- About this task -
Return all lines of the records that contain the word "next".

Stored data
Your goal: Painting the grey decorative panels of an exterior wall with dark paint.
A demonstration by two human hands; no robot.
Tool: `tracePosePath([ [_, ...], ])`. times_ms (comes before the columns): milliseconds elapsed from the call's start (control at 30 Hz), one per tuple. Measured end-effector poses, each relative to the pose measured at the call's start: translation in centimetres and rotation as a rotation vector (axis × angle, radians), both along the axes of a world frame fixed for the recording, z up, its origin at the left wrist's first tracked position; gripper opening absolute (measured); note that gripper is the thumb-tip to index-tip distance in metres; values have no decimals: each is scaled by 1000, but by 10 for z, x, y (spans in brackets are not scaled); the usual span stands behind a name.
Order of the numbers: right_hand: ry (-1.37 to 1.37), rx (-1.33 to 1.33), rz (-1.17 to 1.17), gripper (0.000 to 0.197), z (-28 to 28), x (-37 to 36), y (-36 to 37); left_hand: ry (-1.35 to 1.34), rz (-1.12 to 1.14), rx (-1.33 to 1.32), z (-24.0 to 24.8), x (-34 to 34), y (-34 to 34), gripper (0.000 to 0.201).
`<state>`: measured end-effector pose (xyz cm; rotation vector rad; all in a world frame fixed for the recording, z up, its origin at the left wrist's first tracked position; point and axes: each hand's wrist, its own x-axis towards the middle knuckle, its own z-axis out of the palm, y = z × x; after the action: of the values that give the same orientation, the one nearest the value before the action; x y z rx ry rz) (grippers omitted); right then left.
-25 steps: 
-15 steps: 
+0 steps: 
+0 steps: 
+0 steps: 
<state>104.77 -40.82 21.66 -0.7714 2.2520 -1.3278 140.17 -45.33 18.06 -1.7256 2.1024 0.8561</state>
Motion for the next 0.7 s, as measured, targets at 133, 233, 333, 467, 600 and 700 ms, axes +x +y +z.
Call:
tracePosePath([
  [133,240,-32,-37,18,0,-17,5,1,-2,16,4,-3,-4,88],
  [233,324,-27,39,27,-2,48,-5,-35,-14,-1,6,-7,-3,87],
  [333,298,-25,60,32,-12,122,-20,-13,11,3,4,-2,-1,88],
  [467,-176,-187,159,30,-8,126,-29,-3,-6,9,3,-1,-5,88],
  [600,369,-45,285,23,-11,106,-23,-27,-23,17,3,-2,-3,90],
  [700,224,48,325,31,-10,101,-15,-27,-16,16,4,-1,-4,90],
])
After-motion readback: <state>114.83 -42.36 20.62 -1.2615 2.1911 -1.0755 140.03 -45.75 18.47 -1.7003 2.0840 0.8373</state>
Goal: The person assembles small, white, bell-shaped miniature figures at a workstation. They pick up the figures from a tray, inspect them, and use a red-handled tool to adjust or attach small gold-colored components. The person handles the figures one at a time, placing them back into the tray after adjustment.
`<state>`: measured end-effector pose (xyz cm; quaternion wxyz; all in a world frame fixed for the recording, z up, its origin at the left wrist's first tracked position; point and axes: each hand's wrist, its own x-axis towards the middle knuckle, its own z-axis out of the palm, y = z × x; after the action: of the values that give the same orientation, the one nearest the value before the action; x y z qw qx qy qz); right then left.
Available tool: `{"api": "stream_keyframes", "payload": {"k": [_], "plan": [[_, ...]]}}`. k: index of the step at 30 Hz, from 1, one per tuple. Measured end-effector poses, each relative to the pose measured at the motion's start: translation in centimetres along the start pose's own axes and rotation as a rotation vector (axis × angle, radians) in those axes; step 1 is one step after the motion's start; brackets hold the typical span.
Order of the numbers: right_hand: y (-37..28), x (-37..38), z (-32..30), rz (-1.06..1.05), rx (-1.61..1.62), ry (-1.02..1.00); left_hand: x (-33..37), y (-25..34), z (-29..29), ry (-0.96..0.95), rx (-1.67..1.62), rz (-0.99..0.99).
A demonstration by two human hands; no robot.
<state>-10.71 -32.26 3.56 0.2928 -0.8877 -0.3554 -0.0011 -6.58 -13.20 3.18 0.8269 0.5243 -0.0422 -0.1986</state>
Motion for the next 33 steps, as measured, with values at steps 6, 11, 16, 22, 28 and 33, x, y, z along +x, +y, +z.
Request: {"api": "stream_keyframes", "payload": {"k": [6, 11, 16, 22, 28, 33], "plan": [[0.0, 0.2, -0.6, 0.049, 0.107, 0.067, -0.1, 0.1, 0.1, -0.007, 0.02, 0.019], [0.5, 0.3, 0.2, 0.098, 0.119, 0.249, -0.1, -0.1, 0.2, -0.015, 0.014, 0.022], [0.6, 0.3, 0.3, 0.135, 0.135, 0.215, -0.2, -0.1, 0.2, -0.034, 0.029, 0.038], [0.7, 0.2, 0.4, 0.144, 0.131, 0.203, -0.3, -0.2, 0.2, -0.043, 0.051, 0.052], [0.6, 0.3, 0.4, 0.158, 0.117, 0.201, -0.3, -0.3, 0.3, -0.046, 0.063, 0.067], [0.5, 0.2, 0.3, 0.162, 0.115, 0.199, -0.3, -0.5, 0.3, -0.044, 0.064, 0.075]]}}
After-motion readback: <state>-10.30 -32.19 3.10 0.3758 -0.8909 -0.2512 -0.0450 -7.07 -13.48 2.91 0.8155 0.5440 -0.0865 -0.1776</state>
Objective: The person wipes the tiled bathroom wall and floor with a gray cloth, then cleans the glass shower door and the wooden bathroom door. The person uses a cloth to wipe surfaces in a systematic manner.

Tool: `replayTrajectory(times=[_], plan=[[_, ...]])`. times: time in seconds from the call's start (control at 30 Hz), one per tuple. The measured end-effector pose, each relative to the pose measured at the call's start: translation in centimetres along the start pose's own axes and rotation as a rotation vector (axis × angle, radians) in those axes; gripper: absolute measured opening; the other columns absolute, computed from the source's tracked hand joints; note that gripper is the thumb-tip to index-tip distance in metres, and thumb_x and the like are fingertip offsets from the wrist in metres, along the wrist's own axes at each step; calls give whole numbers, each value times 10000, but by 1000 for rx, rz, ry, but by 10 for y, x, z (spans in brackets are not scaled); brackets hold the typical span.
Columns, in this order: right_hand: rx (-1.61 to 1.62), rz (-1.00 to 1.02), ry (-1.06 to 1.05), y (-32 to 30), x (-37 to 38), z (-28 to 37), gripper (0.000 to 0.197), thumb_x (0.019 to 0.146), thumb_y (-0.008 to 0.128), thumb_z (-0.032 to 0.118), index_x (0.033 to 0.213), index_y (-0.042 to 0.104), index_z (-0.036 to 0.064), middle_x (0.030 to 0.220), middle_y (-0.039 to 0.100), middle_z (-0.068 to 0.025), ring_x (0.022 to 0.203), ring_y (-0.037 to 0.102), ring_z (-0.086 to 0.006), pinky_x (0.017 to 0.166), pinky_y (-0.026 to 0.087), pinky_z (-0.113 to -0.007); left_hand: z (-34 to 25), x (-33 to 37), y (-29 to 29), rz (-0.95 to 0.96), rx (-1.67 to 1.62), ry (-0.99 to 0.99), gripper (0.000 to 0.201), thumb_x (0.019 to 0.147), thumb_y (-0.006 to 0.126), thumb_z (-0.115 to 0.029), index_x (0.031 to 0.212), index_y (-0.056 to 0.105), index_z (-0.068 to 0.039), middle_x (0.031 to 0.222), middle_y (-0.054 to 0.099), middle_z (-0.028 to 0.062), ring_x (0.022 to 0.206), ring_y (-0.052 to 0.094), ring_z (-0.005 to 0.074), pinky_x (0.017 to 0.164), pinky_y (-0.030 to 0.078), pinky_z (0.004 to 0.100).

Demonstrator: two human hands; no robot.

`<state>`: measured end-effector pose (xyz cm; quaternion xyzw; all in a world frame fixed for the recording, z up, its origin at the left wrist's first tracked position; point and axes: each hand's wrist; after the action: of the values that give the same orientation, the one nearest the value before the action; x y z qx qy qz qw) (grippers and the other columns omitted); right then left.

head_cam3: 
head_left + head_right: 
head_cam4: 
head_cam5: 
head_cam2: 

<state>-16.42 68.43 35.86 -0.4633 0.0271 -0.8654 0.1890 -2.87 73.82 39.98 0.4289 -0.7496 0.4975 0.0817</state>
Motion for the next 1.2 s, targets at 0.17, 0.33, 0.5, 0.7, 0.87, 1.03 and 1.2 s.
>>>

- Answer box -
Motion for the next 0.7 s, as measured, targets at 133, 233, 333, 467, 600 and 700 ms, axes +x +y +z.
Motion for the next 33 steps, as measured, with values at steps 6, 11, 16, 22, 28 and 33, x, y, z along +x, +y, +z.
Motion for the next 1.2 s, targets at 0.17, 0.33, 0.5, 0.7, 0.87, 1.03 and 1.2 s.

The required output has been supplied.